| Exercise directions |
Repeat each record below exactly, omitting whatever pictures appear in it.

| Data |
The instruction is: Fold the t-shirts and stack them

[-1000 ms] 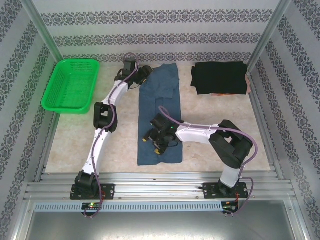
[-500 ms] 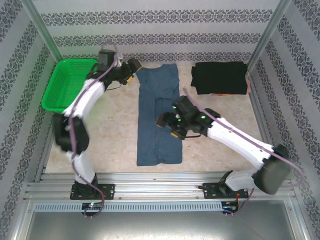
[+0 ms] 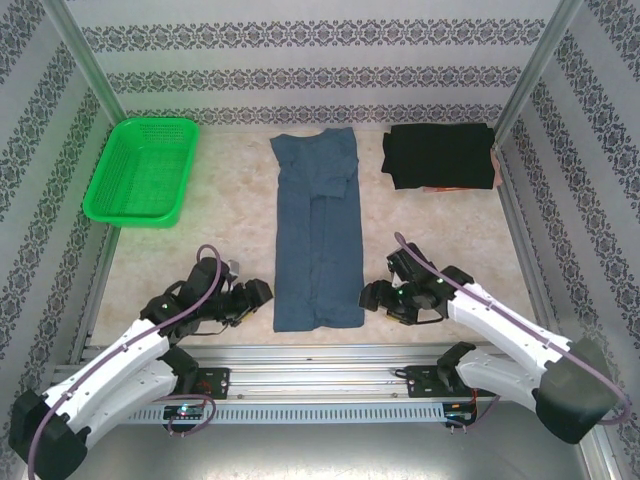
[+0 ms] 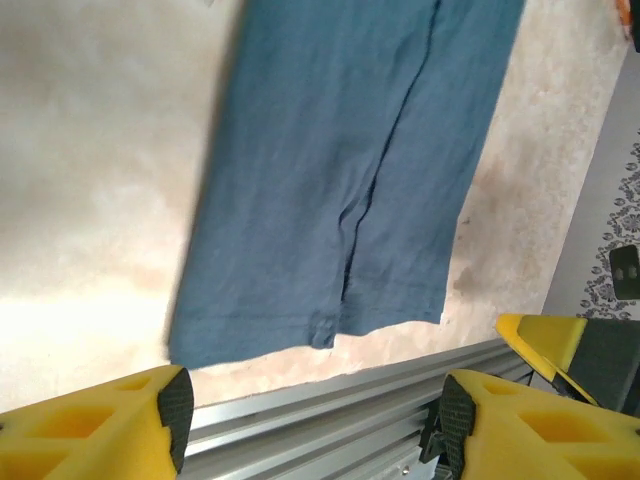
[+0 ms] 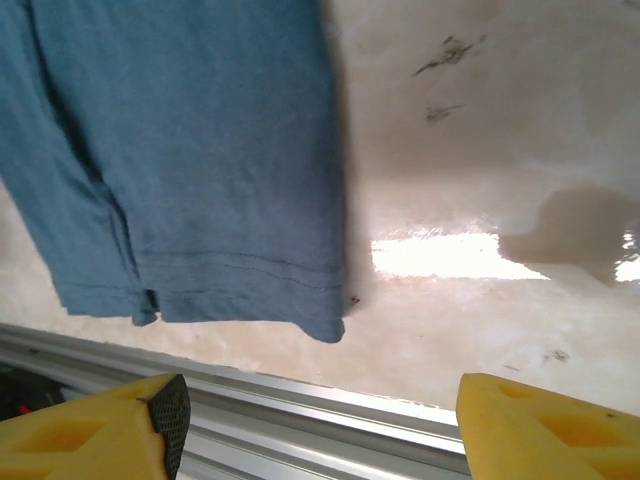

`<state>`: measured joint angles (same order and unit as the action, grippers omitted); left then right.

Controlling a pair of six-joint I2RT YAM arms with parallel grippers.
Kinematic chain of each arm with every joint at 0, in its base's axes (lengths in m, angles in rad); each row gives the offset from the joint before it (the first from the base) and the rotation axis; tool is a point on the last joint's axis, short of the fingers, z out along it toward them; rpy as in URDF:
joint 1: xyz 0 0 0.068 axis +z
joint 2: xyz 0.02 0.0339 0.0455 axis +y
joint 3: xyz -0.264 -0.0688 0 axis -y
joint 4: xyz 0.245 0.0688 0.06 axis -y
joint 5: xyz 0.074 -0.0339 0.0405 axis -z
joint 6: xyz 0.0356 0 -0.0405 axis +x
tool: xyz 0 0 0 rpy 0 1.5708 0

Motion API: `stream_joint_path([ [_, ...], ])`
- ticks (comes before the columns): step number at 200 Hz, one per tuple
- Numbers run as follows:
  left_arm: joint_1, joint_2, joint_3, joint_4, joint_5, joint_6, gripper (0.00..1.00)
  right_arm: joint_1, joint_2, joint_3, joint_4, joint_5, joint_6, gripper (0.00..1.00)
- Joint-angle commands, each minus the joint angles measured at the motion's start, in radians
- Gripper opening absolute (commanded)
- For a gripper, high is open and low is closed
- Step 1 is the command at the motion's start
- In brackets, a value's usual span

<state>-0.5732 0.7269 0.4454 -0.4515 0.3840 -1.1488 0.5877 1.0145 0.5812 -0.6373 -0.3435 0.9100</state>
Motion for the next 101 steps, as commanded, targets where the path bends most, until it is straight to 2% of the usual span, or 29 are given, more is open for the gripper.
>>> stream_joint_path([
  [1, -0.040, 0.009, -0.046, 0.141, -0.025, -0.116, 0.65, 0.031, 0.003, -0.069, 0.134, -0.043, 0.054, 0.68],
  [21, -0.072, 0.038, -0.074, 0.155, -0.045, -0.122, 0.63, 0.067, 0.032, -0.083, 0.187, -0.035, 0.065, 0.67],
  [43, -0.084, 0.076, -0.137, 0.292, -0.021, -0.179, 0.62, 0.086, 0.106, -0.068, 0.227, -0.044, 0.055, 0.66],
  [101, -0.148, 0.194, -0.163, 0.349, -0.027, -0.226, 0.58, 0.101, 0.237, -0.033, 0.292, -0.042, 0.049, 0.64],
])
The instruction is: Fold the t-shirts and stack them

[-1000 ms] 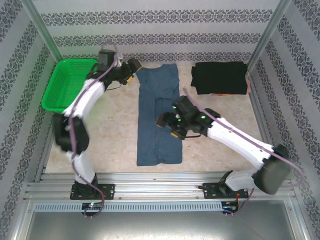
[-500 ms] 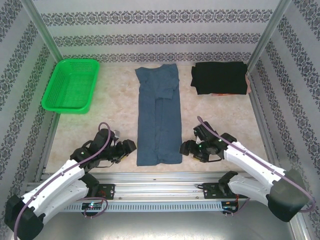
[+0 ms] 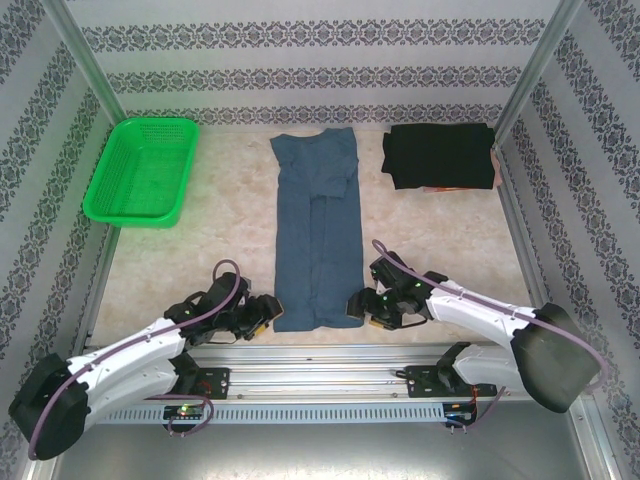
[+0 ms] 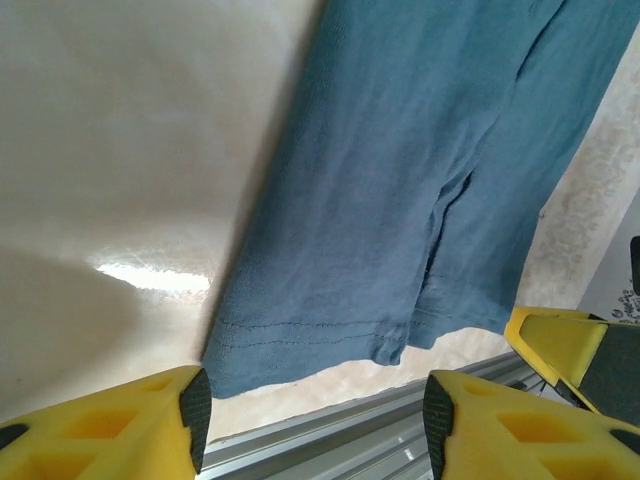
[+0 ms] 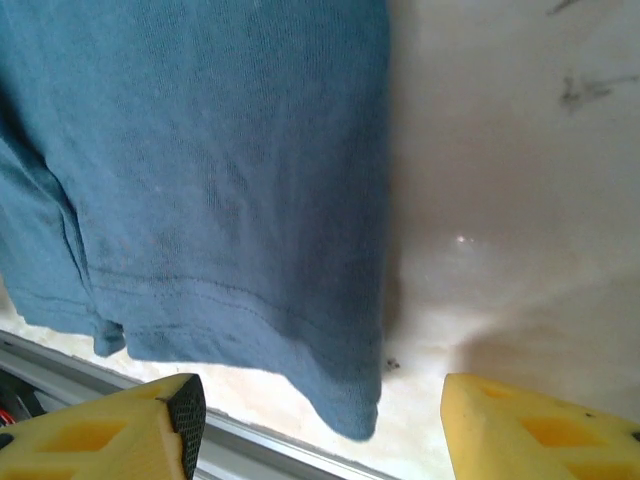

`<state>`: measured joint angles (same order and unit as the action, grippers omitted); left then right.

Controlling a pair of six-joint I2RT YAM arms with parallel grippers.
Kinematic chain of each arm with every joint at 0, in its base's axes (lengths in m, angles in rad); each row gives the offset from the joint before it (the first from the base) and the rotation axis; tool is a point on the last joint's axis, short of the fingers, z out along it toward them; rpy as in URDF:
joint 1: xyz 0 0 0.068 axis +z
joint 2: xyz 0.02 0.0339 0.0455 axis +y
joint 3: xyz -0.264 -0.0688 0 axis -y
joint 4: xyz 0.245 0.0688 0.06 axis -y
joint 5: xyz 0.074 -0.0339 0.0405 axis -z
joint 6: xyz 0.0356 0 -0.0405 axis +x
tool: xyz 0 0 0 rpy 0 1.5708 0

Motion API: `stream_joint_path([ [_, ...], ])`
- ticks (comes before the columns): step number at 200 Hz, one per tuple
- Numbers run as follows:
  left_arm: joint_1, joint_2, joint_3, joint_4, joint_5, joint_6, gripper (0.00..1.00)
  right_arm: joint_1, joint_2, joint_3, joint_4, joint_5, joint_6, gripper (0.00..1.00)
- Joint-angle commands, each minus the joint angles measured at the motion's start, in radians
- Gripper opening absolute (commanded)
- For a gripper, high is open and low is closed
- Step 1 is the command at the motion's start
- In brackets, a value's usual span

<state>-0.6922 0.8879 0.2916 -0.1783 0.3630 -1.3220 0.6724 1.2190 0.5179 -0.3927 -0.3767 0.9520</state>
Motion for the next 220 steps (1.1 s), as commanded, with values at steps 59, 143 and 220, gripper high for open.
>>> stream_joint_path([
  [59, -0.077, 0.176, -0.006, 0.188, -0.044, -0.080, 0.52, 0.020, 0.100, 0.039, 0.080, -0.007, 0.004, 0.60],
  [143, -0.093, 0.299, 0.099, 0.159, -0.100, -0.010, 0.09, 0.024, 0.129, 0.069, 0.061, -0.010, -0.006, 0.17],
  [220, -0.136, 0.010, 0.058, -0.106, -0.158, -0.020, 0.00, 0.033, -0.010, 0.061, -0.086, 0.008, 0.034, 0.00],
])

| Solved problem |
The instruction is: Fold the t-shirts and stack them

[-1000 ms] 
[-500 ms] 
[+0 ms] 
[+0 ms] 
[+0 ms] 

`<state>`: measured joint angles (same order and unit as the action, grippers omitted); left then right.

Controlling a pair of six-joint I2RT YAM arms with parallel grippers.
Kinematic chain of each arm with every joint at 0, in its base's axes (lengths in m, angles in rad); each row gives the offset from the joint before it (the first from the base) and the rotation axis; tool is a point on the last joint's axis, short of the fingers, z out along it toward them; rpy as in URDF:
joint 1: xyz 0 0 0.068 axis +z
joint 2: xyz 0.02 0.0339 0.0455 axis +y
joint 3: xyz -0.264 -0.0688 0 axis -y
joint 4: xyz 0.245 0.0688 0.06 axis -y
joint 5: xyz 0.074 -0.0339 0.0405 axis -z
joint 6: xyz 0.0356 0 -0.0405 axis +x
tool: xyz 0 0 0 rpy 0 1.5708 0

Motion API: `stream_joint_path([ [_, ...], ])`
- ticks (comes before the columns): step number at 200 Hz, one per tuple
- Numbers run as follows:
  left_arm: joint_1, joint_2, joint_3, joint_4, joint_5, joint_6, gripper (0.00..1.00)
  right_arm: joint_1, joint_2, joint_3, joint_4, joint_5, joint_6, gripper (0.00..1.00)
- Joint-angle commands, each minus the joint angles measured at the motion's start, in radians
- Gripper opening absolute (commanded)
- For a gripper, high is open and low is closed
- Step 1 is the command at the motion's start
- In brackets, a value's usual span

<state>-0.5732 0.7269 0.4454 -0.4515 0.3840 -1.1488 0.5877 1.0145 0.5812 -0.6373 -0.3435 0.9100</state>
Motion for the next 101 steps, as commanded, targets where the path bends most, until it is straight to 2% of the usual span, or 29 are given, more is open for the gripper.
>>> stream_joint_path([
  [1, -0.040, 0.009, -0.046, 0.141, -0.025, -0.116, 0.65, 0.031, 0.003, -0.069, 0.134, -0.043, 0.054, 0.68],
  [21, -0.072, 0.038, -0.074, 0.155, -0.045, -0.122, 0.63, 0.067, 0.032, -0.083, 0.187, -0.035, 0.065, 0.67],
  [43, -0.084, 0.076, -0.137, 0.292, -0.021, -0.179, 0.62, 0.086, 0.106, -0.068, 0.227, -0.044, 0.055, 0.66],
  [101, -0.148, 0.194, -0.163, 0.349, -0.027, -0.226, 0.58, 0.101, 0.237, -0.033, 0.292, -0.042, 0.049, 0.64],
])
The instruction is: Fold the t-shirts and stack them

[-1000 ms] 
[-500 ms] 
[+0 ms] 
[+0 ms] 
[+0 ms] 

`<state>`: measured joint angles (same order and unit as the action, grippers omitted); left then right.

Controlling a pair of six-joint I2RT YAM arms with parallel grippers.
Kinematic chain of each arm with every joint at 0, in its base's axes (lengths in m, angles in rad); each row gives the offset from the joint before it (the first from the base) and the rotation axis; tool is a point on the last joint's axis, short of the fingers, z out along it toward them; rpy as in URDF:
joint 1: xyz 0 0 0.068 axis +z
joint 2: xyz 0.02 0.0339 0.0455 axis +y
joint 3: xyz -0.264 -0.0688 0 axis -y
joint 4: xyz 0.245 0.0688 0.06 axis -y
joint 5: xyz 0.074 -0.0339 0.0405 axis -z
joint 6: xyz 0.0356 0 -0.0405 axis +x
tool: xyz 0 0 0 rpy 0 1.5708 0

Motion API: `stream_joint_path([ [_, ...], ])`
- ticks (comes before the columns): step number at 200 Hz, one per tuple
- Numbers run as follows:
  left_arm: joint_1, joint_2, joint_3, joint_4, joint_5, joint_6, gripper (0.00..1.00)
  right_arm: joint_1, joint_2, joint_3, joint_4, joint_5, joint_6, gripper (0.00..1.00)
- Joint-angle commands, each minus the joint angles measured at the motion's start, in radians
- Gripper opening absolute (commanded)
- For a gripper, high is open and low is closed
- Step 1 is the command at the motion's start
- In brackets, a value's usual span

<state>-0.6922 0.8879 0.2916 -0.1783 0.3630 -1.3220 0.6724 1.2190 0.5179 -0.3927 -0.3767 0.9520</state>
Motion for the next 220 steps (1.1 s), as commanded, with values at steps 59, 143 and 220, gripper high for open.
>>> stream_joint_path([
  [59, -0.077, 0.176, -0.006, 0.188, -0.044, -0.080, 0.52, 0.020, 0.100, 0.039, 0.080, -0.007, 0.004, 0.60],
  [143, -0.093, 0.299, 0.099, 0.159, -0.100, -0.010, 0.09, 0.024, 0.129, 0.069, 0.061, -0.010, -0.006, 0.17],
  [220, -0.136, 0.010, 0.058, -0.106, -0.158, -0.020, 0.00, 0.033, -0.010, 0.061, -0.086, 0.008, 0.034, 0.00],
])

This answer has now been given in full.